Projet de Recherche
Objectif
La conception d'un SMA repose sur une distribution des connaissances et des compétences entre les agents (modèle Agent), le choix d'un modèle de recomposition (modèle d'Interaction) et les règles de mise en oeuvre (modèle d'Organisation). Dans un SMA, la coordination repose sur l'hypothèse que les agents sont capables d'adapter leur comportement à celui des autres agents. Pour atteindre cet objectif, les agents doivent avoir connaissance des autres composants du SMA tels que les agents, les objets ou les messages. Le principe de la coordination fondée sur les propriétés (PbC : Property based Coordination) est de représenter chacun des composants du SMA par ses propriétés et d'organiser leur perception par les agents.Positionnement
Actuellement, les solutions proposées reposent sur une organisation statique des informations, c'est à dire sur une organisation d'informations préenregistrées identifiant les agents du SMA. L'utilisation d'agents médiateurs, pages jaunes ou autre broker, est la solution retenue pour la mise en œuvre du Capability-based Coordination ou plus généralement pour le stockage de l'information retenue pour la mise en relation du besoin de l'émetteur et du besoin récepteur.
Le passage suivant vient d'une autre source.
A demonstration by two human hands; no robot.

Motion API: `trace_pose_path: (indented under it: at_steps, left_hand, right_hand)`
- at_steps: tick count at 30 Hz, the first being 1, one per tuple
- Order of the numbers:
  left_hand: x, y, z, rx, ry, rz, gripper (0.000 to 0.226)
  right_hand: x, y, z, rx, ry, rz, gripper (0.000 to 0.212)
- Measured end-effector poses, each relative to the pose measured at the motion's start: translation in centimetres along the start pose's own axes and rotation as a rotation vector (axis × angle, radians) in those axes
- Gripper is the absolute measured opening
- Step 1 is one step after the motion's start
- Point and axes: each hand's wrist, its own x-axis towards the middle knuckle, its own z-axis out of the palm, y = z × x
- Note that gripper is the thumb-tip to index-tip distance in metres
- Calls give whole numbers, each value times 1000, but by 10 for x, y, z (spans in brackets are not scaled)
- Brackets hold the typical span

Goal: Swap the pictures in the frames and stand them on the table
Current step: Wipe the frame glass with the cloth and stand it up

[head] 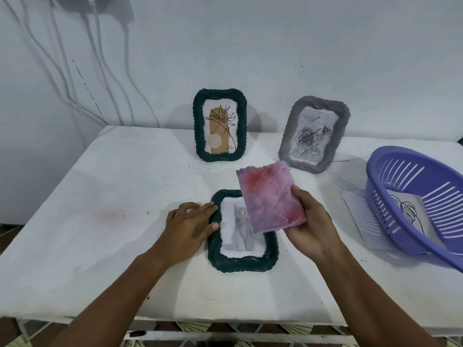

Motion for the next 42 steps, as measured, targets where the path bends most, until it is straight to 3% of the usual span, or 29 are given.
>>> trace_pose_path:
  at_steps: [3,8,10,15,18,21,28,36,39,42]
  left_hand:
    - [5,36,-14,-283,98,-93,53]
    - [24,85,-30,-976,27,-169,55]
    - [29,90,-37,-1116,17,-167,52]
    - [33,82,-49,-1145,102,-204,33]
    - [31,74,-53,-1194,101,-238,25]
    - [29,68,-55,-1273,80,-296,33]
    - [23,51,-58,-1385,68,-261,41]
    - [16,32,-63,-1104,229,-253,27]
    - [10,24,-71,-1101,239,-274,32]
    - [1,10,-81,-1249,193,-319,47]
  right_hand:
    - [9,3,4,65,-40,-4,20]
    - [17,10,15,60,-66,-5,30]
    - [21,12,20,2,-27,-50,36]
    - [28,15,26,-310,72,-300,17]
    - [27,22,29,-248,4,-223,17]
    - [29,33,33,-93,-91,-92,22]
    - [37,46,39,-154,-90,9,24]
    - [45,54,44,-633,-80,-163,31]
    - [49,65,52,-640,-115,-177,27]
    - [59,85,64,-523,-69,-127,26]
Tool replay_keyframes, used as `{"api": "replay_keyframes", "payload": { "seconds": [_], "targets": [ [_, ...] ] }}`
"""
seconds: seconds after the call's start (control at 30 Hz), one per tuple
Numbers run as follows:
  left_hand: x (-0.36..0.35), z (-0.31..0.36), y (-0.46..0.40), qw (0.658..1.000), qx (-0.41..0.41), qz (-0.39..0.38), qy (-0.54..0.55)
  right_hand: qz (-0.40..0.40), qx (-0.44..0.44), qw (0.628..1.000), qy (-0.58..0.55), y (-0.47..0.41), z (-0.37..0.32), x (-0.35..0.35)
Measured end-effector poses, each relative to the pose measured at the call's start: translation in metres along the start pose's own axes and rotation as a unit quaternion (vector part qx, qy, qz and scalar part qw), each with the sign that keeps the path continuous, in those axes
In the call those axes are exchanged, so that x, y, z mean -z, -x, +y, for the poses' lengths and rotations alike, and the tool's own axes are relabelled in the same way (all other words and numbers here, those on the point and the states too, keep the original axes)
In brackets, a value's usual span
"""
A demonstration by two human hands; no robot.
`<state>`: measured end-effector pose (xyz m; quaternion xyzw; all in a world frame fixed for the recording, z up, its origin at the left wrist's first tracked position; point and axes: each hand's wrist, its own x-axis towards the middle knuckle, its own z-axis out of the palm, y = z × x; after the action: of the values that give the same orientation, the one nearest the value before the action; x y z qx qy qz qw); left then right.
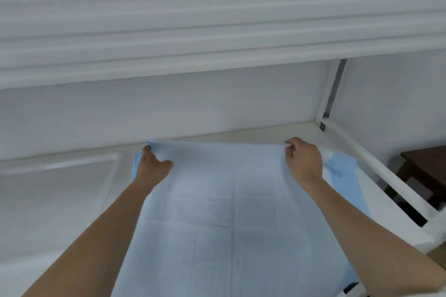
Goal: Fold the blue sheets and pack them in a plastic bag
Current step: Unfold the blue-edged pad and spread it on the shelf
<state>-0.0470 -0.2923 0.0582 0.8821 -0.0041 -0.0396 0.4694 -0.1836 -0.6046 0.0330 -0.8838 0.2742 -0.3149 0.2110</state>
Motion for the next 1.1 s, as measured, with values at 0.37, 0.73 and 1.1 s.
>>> {"api": "replay_keyframes", "payload": {
  "seconds": [0.37,0.73,1.1],
  "targets": [
    [-0.009,-0.026,-0.024,0.992,-0.038,-0.063,-0.105,-0.326,0.030,0.945,0.012,-0.008,0.012,-0.050],
    [-0.012,-0.081,0.028,0.920,0.019,-0.306,-0.245,-0.377,-0.070,0.916,0.116,0.076,0.016,-0.032],
    [0.027,-0.132,0.064,0.861,-0.022,-0.323,-0.391,-0.399,-0.048,0.910,0.105,0.177,-0.006,-0.009]
  ]
}}
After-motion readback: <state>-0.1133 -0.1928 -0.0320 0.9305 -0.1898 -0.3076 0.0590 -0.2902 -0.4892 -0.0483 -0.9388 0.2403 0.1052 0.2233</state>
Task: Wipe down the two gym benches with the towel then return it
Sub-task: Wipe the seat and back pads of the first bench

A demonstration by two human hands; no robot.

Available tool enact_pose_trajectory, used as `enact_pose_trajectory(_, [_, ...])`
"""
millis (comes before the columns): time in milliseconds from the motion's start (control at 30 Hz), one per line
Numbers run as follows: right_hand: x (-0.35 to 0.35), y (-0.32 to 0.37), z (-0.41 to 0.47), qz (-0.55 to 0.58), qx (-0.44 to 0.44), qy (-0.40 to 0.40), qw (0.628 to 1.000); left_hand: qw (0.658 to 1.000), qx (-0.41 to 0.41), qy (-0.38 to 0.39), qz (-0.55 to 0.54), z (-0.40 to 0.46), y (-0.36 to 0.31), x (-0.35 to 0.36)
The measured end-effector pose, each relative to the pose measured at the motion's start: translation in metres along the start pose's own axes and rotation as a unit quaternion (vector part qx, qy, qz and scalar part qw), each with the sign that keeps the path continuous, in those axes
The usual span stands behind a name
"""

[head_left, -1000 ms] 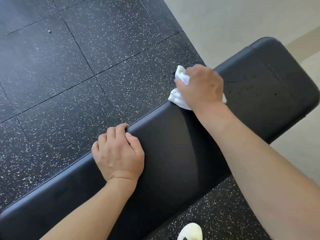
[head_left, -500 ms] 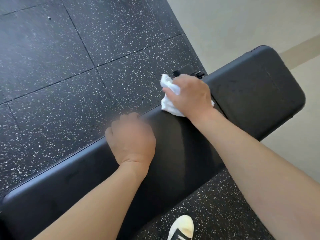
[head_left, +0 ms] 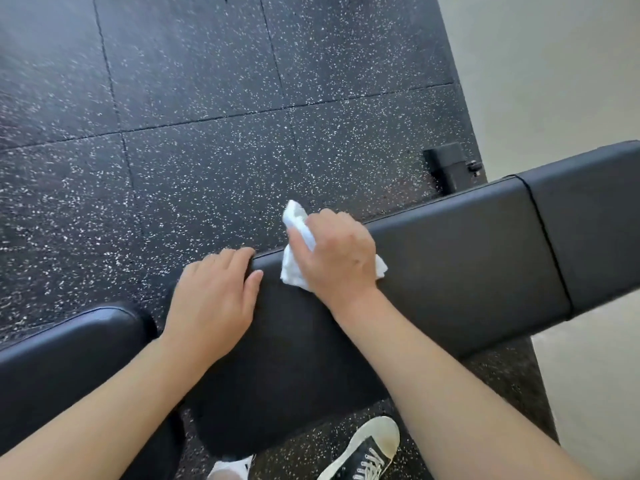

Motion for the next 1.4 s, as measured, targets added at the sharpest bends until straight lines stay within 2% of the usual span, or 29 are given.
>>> enact_pose_trajectory(100, [0.019,0.087,-0.032,0.086,-0.039,-0.015,0.995,0.996,-0.058,-0.021,-0.057,-0.034,0.039,-0.004])
enact_pose_trajectory(167, [0.029,0.121,-0.043,0.083,-0.068,-0.026,0.994,0.989,-0.087,-0.049,-0.113,-0.052,0.058,-0.004])
enact_pose_trajectory(267, [0.034,0.127,-0.044,0.083,-0.122,-0.013,0.989,0.982,-0.087,-0.066,-0.154,-0.059,0.065,-0.002])
enact_pose_trajectory(367, [0.020,0.080,-0.034,0.020,-0.185,-0.007,0.983,0.984,-0.089,-0.071,-0.136,-0.056,0.062,-0.001])
enact_pose_trajectory(400, [0.012,0.051,-0.025,-0.022,-0.173,-0.004,0.985,0.985,-0.089,-0.067,-0.133,-0.056,0.061,0.000])
enact_pose_trajectory(433, [0.002,0.017,-0.014,-0.061,-0.126,0.006,0.990,0.986,-0.088,-0.060,-0.130,-0.056,0.061,0.000])
enact_pose_trajectory(533, [-0.028,-0.072,0.013,-0.061,0.063,0.028,0.996,0.989,-0.081,-0.055,-0.112,-0.056,0.061,0.000])
enact_pose_trajectory(600, [-0.031,-0.077,0.017,-0.091,0.077,0.013,0.993,0.990,-0.083,-0.047,-0.104,-0.057,0.061,-0.002])
enact_pose_trajectory(733, [0.003,-0.005,-0.003,-0.171,0.033,0.033,0.984,0.993,-0.077,-0.018,-0.085,-0.057,0.061,-0.005])
enact_pose_trajectory(900, [0.045,0.131,-0.028,-0.059,-0.078,0.096,0.991,0.993,-0.118,0.016,-0.010,-0.066,0.078,-0.014])
enact_pose_trajectory(1033, [0.061,0.165,-0.008,-0.015,-0.104,0.219,0.970,0.993,-0.111,0.029,-0.001,-0.076,0.088,-0.014])
enact_pose_trajectory(1200, [0.059,0.127,0.016,0.003,-0.101,0.288,0.952,0.988,-0.143,-0.005,-0.059,-0.058,0.066,-0.015])
enact_pose_trajectory(1300, [0.046,0.057,0.045,-0.020,-0.063,0.297,0.953,0.987,-0.139,-0.013,-0.085,-0.034,0.036,-0.012])
enact_pose_trajectory(1400, [0.017,-0.036,0.073,-0.047,-0.035,0.269,0.961,0.989,-0.140,0.003,-0.041,-0.005,-0.005,-0.009])
Point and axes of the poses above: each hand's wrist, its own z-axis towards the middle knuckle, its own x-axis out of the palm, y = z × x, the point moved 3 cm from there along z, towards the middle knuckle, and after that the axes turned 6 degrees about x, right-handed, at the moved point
Si l'identification des agents repose sur l'organisation du SMA alors le support de l'interaction, c'est-à-dire le mécanisme de mise en correspondance des agents reposera sur cette organisation. C'est par exemple le cas du noyau de la plateforme Madkit (modèle AGR) ou Magique (modèle hiérarchique). Nous constatons que chacun de ces choix est un cas particulier de PbC où les propriétés utilisées pour identifier les agents sont regroupées et nécessitent une faible mise à jour. Pour répondre à des besoins d'identification plus dynamique, les systèmes multi-agents ont recours aux diffusions. C'est par exemple, le cas du CNP (Contract Net Protocol) dans lequel l'initiateur diffuse les propriétés sur lesquelles il fondera son choix. Chaque interlocuteur intéressé renseigne les propriétés et retourne le résultat à l'émetteur. Le succès de ce protocole repose en grande partie sur l'implication de l'émetteur et du récepteur dans le processus d'interaction qui débouche sur une relation privilégiée entre les protagonistes.Aller plus loin
Des modèles interactionnels tels que l'écoute flottante peuvent difficilement s'appuyer sur ces différentes solutions. En effet, L'écoute flottante doit permettre à chaque agent d'être proactif aux interactions qu'il perçoit. Cela implique que le récepteur dans le cadre de l'écoute flottante n'est pas nécessairement celui initialement prévu par l'émetteur c'est-à-dire selon les propriétés qu'il a choisies pour l'identification du récepteur. C'est pourquoi les différents travaux sur ce modèle d'interaction ont plutot recours à l'utilisation de diffusions. Dans la communauté des agents réactifs nous retrouvons cette même problématique puisque la stigmergie repose implicitement sur la comparaison des propriétés (comme la position) des agents avec celle des traces laissées dans l'environnement. Pour résumer, que ce soit la position, l'identifiant, la compétence ou une autre propriété, il existe une règle explicite ou implicite autorisant l'interaction.Notre modèle d'interaction appelé EASI (Environment as Active Support of Interaction) repose sur une réification de ces règles (appelés filtres) dans l'environnement du SMA.